Berlin Fashion Week ss2027 – Fashion Block
Text & Bilder: Boris Marberg for BFW
Für das 20-jährige Jubiläum der Marke greift der polnische Designer konsequent auf seine Wurzeln und die Tradition der Marke zurück. Wie eine poetische Liebeserklärung aus grober, architektonischer Strenge und ungezähmter Zerbrechlichkeit legte sich die Jubiläumskollektion „KICK OFF“ von Mariusz Przybylski über Berlin Mitte. Für das 20-jährigen Bestehen der Marke entfesselte der polnische Designer eine textile Symphonie, die die klassische Männergarderobe nicht nur dekonstruierte, sondern sie regelrecht tanzend aus ihren starren Mustern hob.
Die Schau spinnt einen gekonnten Bogen über das gesamte Wirken des Designers in den letzten zwei Jahrzehnten. Przybylski stellt eine modern Männlichkeit einer lässig eleganten und jugendlichen weiblichen Sprache bei seinen Damenlooks gegenüber. Bunte Kreationen wechseln sich mit klassischen schwarzen Looks ab und er zeigt eine ausgewogene stimmige Kollektion, die viel mit Dekonstruktion und asymmetrischen Konstruktionen und Silhouetten spielt. Hier wird klassische Herrenmode zeitgenössisch interpretiert und spielerisch Eleganz vermittelt. Kontrastiert wird Schwarz und Rot bei den Looks. Diese beiden Farben ziehen sich mehrheitlich durch die Kollektion und bilden das visuelle Grundgerüst, welches der Designer geschickt mit weiteren Akzenten aufpeppt. Dabei geht die Sexiness nicht verloren. Diese Sexiness und das konzeptionelle Grundgerüst passen sehr gut zu der Kooperation mit den polnischen TV Format „Project Runway“ (TVN), denn deren zukünftige Modellelite will ja repräsentativ präsentiert werden und dem Publikum Highlights auf dem TV präsentieren.

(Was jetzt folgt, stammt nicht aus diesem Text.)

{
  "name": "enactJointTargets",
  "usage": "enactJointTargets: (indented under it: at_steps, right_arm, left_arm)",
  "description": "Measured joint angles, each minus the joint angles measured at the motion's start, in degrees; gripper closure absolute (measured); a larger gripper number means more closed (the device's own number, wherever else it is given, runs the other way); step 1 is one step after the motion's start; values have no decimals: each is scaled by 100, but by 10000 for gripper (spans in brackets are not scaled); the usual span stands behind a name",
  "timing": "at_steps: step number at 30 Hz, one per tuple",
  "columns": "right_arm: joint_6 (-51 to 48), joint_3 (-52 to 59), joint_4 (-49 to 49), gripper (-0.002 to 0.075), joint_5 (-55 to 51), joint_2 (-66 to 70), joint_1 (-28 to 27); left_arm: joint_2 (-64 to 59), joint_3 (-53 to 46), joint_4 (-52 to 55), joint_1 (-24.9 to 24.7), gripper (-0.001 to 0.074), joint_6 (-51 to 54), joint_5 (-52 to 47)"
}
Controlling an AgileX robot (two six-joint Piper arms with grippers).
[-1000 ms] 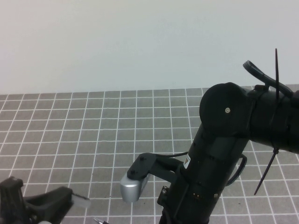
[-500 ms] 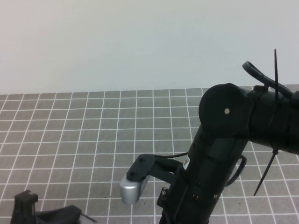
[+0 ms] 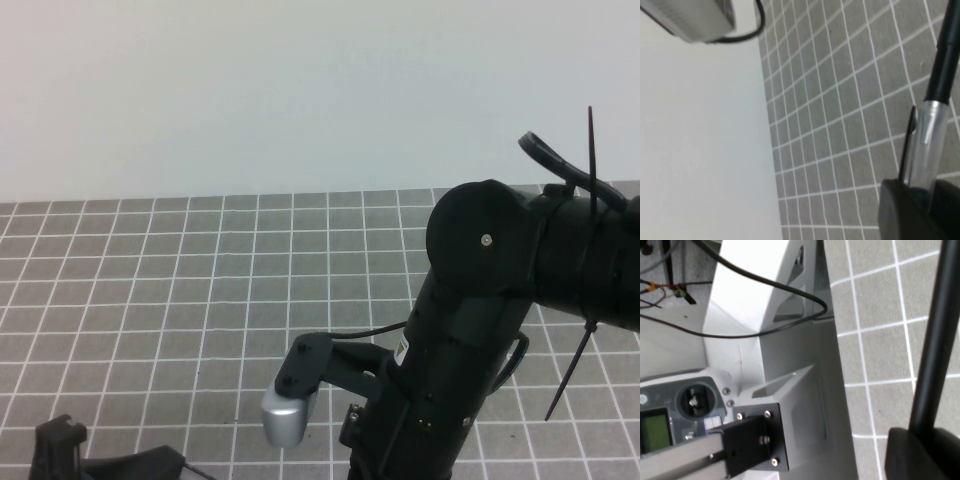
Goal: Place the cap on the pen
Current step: 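Pick up the pen and its cap, cap the pen, and set it down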
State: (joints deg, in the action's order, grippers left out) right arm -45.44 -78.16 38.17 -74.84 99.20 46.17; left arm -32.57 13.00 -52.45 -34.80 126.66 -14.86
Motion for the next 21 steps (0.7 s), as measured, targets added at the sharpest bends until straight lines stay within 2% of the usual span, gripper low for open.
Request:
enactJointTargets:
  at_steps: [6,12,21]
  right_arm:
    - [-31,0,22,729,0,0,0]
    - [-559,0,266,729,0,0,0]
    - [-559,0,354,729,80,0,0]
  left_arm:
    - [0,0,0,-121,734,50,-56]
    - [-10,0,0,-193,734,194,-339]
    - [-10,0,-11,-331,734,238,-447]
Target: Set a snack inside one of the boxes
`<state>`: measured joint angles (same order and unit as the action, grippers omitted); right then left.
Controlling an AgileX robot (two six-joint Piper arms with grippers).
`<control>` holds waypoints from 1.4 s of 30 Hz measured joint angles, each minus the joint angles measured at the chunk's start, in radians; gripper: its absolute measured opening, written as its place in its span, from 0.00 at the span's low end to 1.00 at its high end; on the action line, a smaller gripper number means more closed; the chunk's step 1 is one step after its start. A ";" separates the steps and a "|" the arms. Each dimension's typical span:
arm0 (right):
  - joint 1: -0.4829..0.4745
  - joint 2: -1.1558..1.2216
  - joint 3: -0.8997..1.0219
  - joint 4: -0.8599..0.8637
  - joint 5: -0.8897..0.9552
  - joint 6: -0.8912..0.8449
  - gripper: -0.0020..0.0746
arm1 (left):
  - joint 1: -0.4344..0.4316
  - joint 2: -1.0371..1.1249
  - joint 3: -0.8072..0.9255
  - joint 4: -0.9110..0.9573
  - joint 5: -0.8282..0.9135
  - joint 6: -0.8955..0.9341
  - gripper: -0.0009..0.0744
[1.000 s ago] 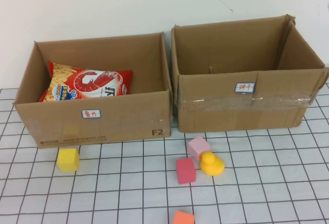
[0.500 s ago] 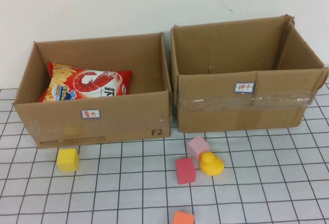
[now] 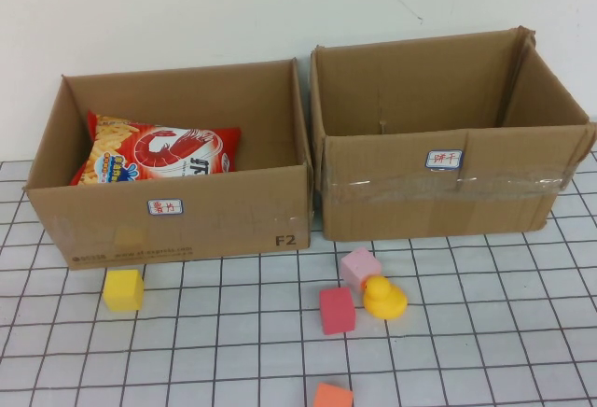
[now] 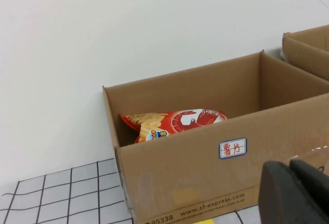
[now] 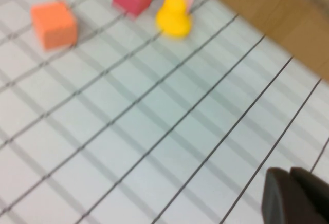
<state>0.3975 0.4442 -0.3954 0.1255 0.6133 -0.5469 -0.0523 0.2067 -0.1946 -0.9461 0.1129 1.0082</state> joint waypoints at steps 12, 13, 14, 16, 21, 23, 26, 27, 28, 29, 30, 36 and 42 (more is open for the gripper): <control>0.000 0.000 0.026 0.002 0.056 -0.002 0.02 | 0.000 0.002 0.002 -0.002 0.054 0.006 0.01; 0.000 0.000 0.026 0.002 0.056 -0.002 0.02 | 0.000 0.002 0.002 -0.002 0.060 0.006 0.01; 0.000 0.000 0.026 0.002 0.056 -0.002 0.02 | 0.000 0.002 0.002 -0.002 0.077 0.006 0.01; 0.000 0.000 0.026 0.002 0.056 -0.002 0.02 | 0.000 0.002 0.002 -0.002 0.117 0.006 0.01; 0.000 0.000 0.026 0.002 0.058 -0.002 0.02 | 0.000 -0.013 0.012 0.000 0.153 0.006 0.01; 0.000 0.000 0.026 0.002 0.058 -0.002 0.02 | -0.002 -0.047 0.032 0.005 0.117 0.006 0.01; 0.000 0.000 0.026 0.002 0.058 -0.002 0.02 | -0.005 -0.101 0.059 0.098 0.065 -0.062 0.01; 0.000 0.000 0.026 0.002 0.058 -0.002 0.02 | -0.005 -0.109 0.067 0.157 0.049 -0.127 0.01; 0.000 0.000 0.026 0.002 0.058 -0.002 0.02 | -0.005 -0.114 0.081 0.248 0.030 -0.239 0.01; 0.000 0.000 0.026 0.002 0.058 -0.002 0.02 | -0.005 -0.117 0.098 0.359 0.009 -0.372 0.01; 0.000 0.000 0.026 0.002 0.058 -0.002 0.02 | -0.005 -0.119 0.119 0.484 -0.012 -0.482 0.01; 0.000 0.000 0.026 0.004 0.058 -0.002 0.02 | -0.009 -0.153 0.217 0.959 -0.020 -1.079 0.01; 0.000 -0.002 0.026 0.004 0.059 -0.002 0.02 | -0.013 -0.215 0.221 0.984 0.200 -1.160 0.01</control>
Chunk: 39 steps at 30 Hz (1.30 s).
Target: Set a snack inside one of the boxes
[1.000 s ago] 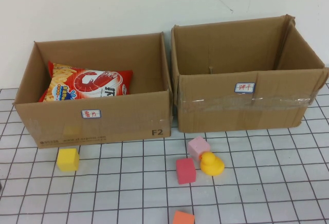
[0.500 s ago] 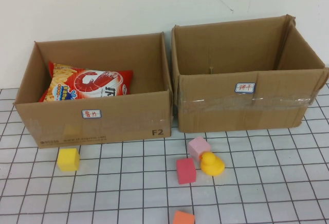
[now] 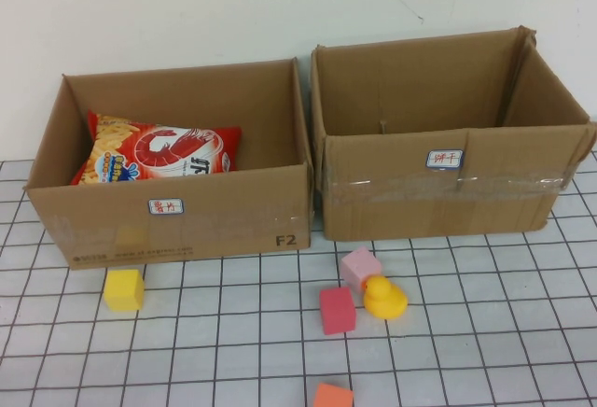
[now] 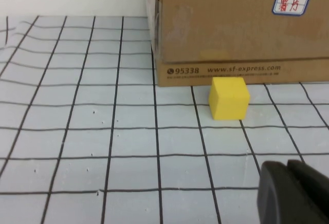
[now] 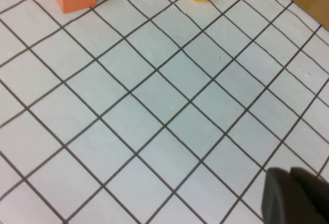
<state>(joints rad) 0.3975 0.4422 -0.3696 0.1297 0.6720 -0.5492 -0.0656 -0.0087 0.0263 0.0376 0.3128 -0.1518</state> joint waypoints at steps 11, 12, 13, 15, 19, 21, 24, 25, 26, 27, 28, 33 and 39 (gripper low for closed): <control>0.000 0.000 0.000 0.000 0.000 0.000 0.02 | 0.000 0.000 -0.004 -0.004 0.018 -0.056 0.01; 0.000 0.000 0.000 0.000 0.000 0.000 0.02 | 0.000 0.000 -0.004 -0.006 0.020 -0.059 0.01; 0.000 0.000 0.000 0.000 0.000 0.000 0.02 | 0.000 0.000 -0.004 -0.011 0.020 -0.059 0.01; 0.000 0.000 0.000 0.000 0.000 0.000 0.02 | 0.000 0.000 -0.006 -0.017 0.022 -0.059 0.01; 0.000 0.000 0.000 0.000 0.000 0.000 0.02 | 0.000 0.000 -0.006 -0.038 0.024 -0.038 0.01; 0.000 0.000 0.000 0.000 0.000 0.000 0.02 | 0.000 0.000 -0.006 -0.038 0.024 -0.010 0.01; 0.000 0.000 0.000 0.000 0.000 0.000 0.02 | 0.000 0.000 -0.006 -0.054 0.024 0.028 0.01; 0.000 0.000 0.000 0.000 0.000 0.000 0.02 | 0.000 0.000 -0.006 -0.061 0.024 0.032 0.01; 0.000 0.000 0.000 0.000 0.000 0.000 0.02 | 0.000 0.000 -0.006 -0.073 0.024 0.046 0.01; 0.000 0.000 0.000 0.000 0.000 0.000 0.02 | 0.000 0.000 -0.006 -0.084 0.024 0.066 0.01; 0.000 0.000 0.000 0.000 0.000 0.000 0.02 | 0.000 0.000 -0.006 -0.091 0.024 0.085 0.01; 0.000 0.000 0.000 0.000 0.000 0.000 0.02 | 0.000 0.000 -0.006 -0.093 0.024 0.179 0.01; 0.000 0.000 0.000 0.000 0.000 0.000 0.02 | 0.000 0.000 -0.006 -0.093 0.024 0.188 0.01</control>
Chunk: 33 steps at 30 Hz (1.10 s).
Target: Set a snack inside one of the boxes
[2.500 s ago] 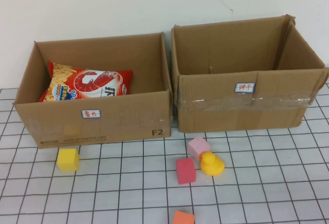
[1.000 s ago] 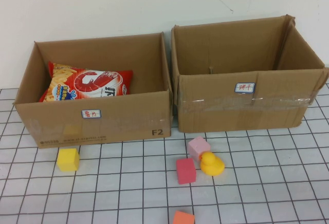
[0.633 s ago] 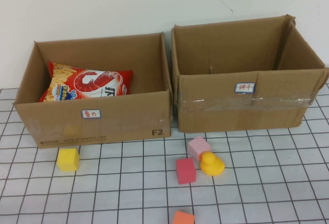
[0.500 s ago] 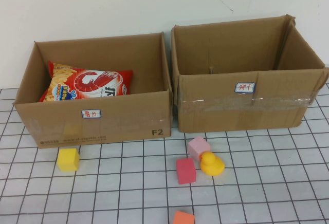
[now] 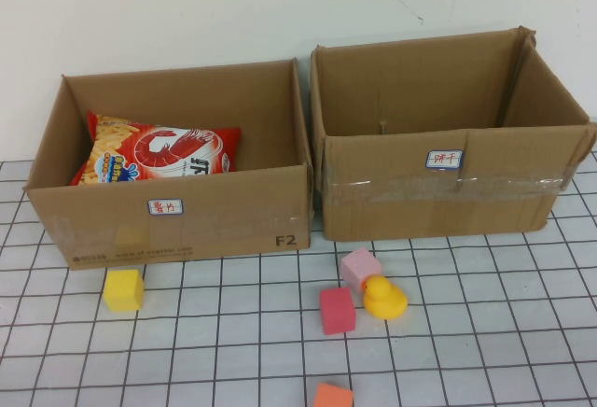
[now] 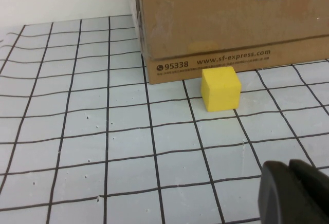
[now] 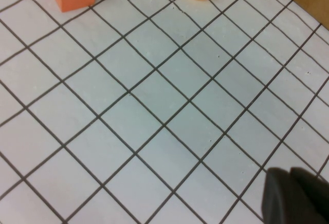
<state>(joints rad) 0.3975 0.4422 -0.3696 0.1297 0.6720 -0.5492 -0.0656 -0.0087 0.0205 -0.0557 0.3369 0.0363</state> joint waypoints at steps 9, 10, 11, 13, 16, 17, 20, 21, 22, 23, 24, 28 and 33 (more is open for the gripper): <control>0.000 0.000 0.000 0.000 0.000 0.000 0.02 | 0.000 0.000 0.000 0.000 0.000 0.006 0.01; 0.000 0.000 0.000 0.000 0.000 0.000 0.02 | 0.000 0.000 0.000 0.000 0.000 0.008 0.01; 0.000 0.000 0.000 0.000 0.000 0.000 0.02 | 0.000 0.000 0.000 0.000 0.000 0.008 0.01; 0.000 0.000 0.000 0.000 0.000 0.000 0.02 | 0.000 0.000 0.000 0.000 0.000 0.008 0.01; -0.003 -0.030 0.004 0.000 0.000 0.000 0.02 | 0.000 0.000 0.000 0.000 0.000 0.008 0.01; -0.012 -0.046 0.006 0.000 0.000 0.000 0.02 | 0.000 0.000 0.000 0.000 0.000 0.008 0.01; -0.080 -0.118 0.009 0.000 0.000 -0.002 0.02 | 0.000 0.000 0.000 0.000 0.000 0.008 0.01; -0.113 -0.146 0.010 0.002 -0.004 -0.002 0.02 | 0.000 0.000 0.000 0.000 0.000 0.008 0.01; -0.148 -0.173 0.016 0.007 -0.016 -0.002 0.02 | 0.000 0.000 0.000 0.000 0.000 0.008 0.01; -0.182 -0.200 0.025 0.011 -0.032 -0.002 0.02 | 0.000 0.000 0.000 0.000 0.000 0.008 0.01; -0.215 -0.226 0.042 0.014 -0.056 -0.002 0.02 | 0.000 0.000 0.000 0.000 0.000 0.008 0.01; -0.314 -0.318 0.149 0.016 -0.200 -0.002 0.02 | 0.000 0.000 0.000 0.000 0.000 0.008 0.01; -0.361 -0.419 0.298 0.017 -0.352 -0.002 0.02 | 0.000 0.000 0.000 0.000 0.000 0.008 0.01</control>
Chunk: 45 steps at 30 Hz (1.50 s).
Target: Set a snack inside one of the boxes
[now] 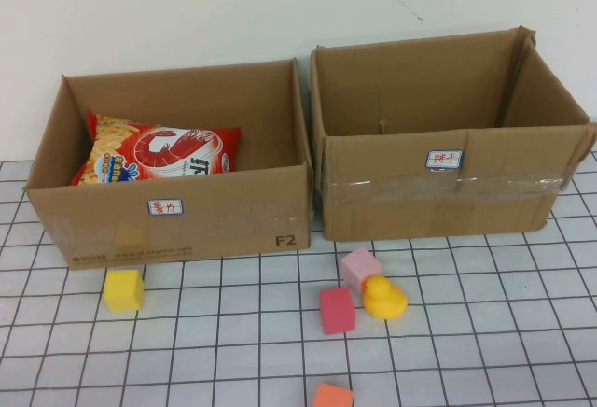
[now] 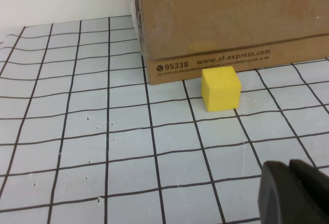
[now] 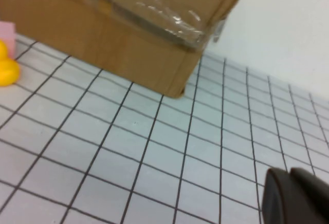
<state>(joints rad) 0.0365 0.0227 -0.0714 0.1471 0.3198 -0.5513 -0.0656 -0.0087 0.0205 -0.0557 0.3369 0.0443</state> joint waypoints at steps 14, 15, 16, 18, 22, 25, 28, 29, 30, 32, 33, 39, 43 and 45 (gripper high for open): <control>-0.002 -0.032 0.098 0.056 -0.027 0.000 0.02 | 0.000 0.000 0.000 0.000 0.000 0.000 0.01; -0.002 -0.032 0.098 0.061 -0.027 0.000 0.02 | 0.000 0.000 0.000 0.000 0.000 0.000 0.01; -0.002 -0.032 0.098 0.070 -0.031 0.000 0.02 | 0.000 0.000 0.000 0.000 0.000 0.000 0.01; -0.002 -0.032 0.098 0.077 -0.031 0.000 0.02 | 0.000 0.000 0.000 0.000 0.000 0.000 0.01; -0.002 -0.032 0.098 0.021 -0.031 0.116 0.02 | 0.000 0.000 0.000 0.000 0.000 0.000 0.01; -0.002 -0.032 0.098 -0.085 -0.027 0.323 0.02 | 0.000 0.000 0.000 0.000 0.000 0.000 0.01; -0.002 -0.032 0.098 -0.191 0.003 0.500 0.02 | 0.000 0.000 0.000 0.000 0.000 0.000 0.01; -0.002 -0.032 0.098 -0.217 0.016 0.543 0.02 | 0.000 0.000 0.000 0.000 0.000 0.000 0.01; -0.002 -0.032 0.098 -0.235 0.020 0.574 0.02 | 0.000 0.000 0.000 0.000 0.000 0.000 0.01; -0.002 -0.032 0.098 -0.253 0.023 0.612 0.02 | 0.000 0.000 0.000 0.000 0.000 0.000 0.01; -0.002 -0.032 0.098 -0.255 0.023 0.624 0.02 | 0.000 0.000 0.000 0.000 0.000 0.000 0.01; -0.005 -0.032 0.098 -0.264 0.023 0.659 0.02 | 0.000 0.000 0.000 0.000 0.000 0.001 0.01; -0.005 -0.032 0.098 -0.266 0.023 0.682 0.02 | 0.000 0.000 0.000 0.000 0.000 0.001 0.01; -0.005 -0.032 0.098 -0.266 0.023 0.684 0.02 | 0.000 0.000 0.000 0.000 0.000 0.001 0.01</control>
<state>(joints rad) 0.0312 -0.0091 0.0268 -0.1187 0.3432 0.1323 -0.0656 -0.0087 0.0205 -0.0557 0.3369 0.0458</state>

Prägend für die Designhistorie von Przybylski ist also der dekonstruktivistische Ansatz, ein spannungsgeladenes Spiel mit Texturen und Identitäten. Hier werden gegensätzliche Welten kreiert, indem schwere Textilien direkt auf fließenden, transparenten Chiffon treffen. Dieses bewusste Freilegen und Verhüllen von Haut nutzt den menschlichen Körper selbst als architektonisches Element. So entsteht eine avantgardistische Ästhetik, die klassische Eleganz in ein progressives, skulpturales Kunstwerk verwandelt.